What to do
When a line in the records contains the string "valued", copy that line.

** Opening Extracted data block **

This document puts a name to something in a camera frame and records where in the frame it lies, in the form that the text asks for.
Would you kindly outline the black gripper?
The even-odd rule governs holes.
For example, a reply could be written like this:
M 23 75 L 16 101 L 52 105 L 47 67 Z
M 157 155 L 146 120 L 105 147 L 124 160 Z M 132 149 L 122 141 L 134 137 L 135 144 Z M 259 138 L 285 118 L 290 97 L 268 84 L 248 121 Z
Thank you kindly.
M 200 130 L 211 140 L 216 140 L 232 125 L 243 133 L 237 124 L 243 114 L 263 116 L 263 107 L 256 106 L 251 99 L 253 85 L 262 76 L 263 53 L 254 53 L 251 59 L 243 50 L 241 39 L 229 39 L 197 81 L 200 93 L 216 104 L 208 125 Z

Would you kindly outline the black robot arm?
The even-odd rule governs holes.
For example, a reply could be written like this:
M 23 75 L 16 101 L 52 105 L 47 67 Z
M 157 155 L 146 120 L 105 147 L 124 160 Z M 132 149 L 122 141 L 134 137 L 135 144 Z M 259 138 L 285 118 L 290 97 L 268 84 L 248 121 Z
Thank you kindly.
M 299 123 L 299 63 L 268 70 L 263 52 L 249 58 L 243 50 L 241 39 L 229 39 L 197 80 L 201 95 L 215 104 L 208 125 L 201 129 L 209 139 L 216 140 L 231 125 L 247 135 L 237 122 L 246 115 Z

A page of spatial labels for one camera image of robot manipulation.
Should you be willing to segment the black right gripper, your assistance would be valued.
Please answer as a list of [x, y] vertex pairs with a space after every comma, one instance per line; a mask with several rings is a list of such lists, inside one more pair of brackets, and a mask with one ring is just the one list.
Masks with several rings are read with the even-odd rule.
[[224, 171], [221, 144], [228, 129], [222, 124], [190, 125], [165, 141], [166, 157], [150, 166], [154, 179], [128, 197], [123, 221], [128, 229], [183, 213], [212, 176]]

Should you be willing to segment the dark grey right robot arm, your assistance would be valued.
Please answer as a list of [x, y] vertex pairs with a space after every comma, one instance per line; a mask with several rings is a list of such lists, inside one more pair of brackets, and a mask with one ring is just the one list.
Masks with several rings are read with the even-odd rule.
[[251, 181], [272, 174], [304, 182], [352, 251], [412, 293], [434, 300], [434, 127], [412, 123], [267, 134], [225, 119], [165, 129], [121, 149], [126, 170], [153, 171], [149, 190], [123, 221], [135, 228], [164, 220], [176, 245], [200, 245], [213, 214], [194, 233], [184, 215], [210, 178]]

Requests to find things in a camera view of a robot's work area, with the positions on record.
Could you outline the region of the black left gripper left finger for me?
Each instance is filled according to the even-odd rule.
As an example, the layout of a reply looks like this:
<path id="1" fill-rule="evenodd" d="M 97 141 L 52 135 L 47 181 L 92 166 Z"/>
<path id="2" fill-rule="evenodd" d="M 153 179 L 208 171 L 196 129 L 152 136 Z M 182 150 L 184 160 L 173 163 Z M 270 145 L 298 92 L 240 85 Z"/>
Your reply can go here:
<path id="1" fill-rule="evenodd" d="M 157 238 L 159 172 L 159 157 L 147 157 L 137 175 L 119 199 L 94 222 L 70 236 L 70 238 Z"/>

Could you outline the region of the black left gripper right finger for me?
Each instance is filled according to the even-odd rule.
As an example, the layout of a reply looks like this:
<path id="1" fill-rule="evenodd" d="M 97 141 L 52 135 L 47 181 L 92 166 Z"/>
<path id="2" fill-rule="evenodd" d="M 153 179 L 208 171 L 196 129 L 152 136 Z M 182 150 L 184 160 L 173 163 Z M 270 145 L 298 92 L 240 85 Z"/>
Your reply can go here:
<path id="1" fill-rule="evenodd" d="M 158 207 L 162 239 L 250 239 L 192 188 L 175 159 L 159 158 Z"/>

** Closing Extracted data block **

Response area
Should you be willing to segment the black right gripper, your assistance would be valued.
Should you be willing to segment the dark grey right robot arm, your assistance would be valued.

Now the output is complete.